Comments (26)
Popolo doesn't define a CSV representation yet - there is RDF and JSON so far. On RDF path, I'm not sure if Linked CSV is ready. On the JSON path, it should be straight-forward to re-use JSON fields as CSV headers.
Is there a documented version of the CSV schema? The datapackage.json doesn't describe the difference between parent
and parent_key
for example. Once I understand the schema, I can propose one that uses Popolo terms.
from publicbodies.
@jpmckinney list of fields set out above and some initial suggested changes.
@markbrough your thoughts here re IATI very useful ...
from publicbodies.
I'll review more closely in a bit, but to clarify one point, you can use fields outside of those within Popolo while still being conformant: http://popoloproject.com/specs/#conformance So, if you want to keep created_at
, that should be fine (I'll actually be adding it to Popolo as it came up in the previous round of feedback).
from publicbodies.
@jpmckinney any thoughts here. I'm aiming to do a rev (and possibly finalize) this asap. I guess the big question here is CSV vs JSON (I mean for JSON we'd just take the full popolo version I think). If CSV how do we map and how do we handle things like fields with multiple possible values. Options are:
- Inline into field in a hacky way (e.g. aliases could be ; separated)
- Inline JSON into a field :-/
- Have a separate "table" joined to main table
- ...?
from publicbodies.
Sorry for delay, I'll look at this within the next day.
from publicbodies.
The "abbr" column in the CSV would be the "other_names" array in the JSON. Maybe rename "abbr" to "other_name"? Otherwise I think all the other header names conform.
CSV has the big advantage of more people being able to understand, create and use it. Is it anticipated that many fields will be multi-value? Has that come up already? How much detailed info are these lists expected to contain?
If the project is expected to maintain a fairly narrow scope with only essential/primary data, then CSV should be enough. If it's expected to expand to provide detailed info for at least some jurisdictions, then JSON is necessary.
A hybrid approach may allow people to submit CSVs (for those jurisdictions that don't (yet) have detailed info), and a script would be run to convert those CSVs to JSON. Thoughts?

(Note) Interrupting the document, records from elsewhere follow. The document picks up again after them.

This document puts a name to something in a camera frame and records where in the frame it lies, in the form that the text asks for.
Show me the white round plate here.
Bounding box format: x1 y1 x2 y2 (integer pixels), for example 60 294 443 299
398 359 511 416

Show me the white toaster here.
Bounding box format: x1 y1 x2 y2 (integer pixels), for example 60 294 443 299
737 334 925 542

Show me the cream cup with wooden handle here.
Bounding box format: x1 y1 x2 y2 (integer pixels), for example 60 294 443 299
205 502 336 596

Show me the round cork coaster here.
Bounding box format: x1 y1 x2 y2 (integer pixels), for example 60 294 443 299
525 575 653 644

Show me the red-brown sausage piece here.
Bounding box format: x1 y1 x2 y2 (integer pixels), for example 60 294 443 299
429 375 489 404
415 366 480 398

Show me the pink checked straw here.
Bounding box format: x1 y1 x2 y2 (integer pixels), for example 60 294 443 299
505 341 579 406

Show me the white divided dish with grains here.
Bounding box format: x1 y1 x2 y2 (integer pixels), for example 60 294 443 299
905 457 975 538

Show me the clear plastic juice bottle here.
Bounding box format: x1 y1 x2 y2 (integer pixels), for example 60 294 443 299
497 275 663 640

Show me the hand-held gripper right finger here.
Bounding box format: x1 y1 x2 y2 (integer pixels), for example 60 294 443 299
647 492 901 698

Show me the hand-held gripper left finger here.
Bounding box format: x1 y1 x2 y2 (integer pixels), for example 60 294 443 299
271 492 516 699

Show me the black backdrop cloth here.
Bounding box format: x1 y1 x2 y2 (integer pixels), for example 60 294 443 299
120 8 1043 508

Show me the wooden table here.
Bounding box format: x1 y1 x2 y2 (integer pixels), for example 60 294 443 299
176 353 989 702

Re: multi-value columns in CSV:
- Within-column separators like ";" or "|" have a small risk of causing parsing issues, and are a real headache to escape if they ever occur within one of the multiple values. Not that bad, on the whole.
- Inline JSON is worse than within-column separators, I think.
- Depending on how important the additional values are, this may be acceptable.
from publicbodies.
OK, so I think we'll go for plain CSV and see how we do. I've made another tweak to include other_names.
from publicbodies.
I don't know if a new other_names
field will be used that frequently - I was just suggesting renaming abbr
, but in retrospect I guess there's utility to picking out the shortest version of a name, e.g. for display on mobiles or other space-constrained places. Why not rename to abbreviation
, though, since no other field name is abbreviated?
For source_url
, I think it may be useful to keep. I write scrapers for public bodies, and assign the source to the page on the authoritative source's website that was scraped.
from publicbodies.
@jpmckinney all good suggestions (as usual!) - let's run with both of them. I've updated the change proposal above to reflect these.
from publicbodies.
Added founding_date and dissolution_date and image to add.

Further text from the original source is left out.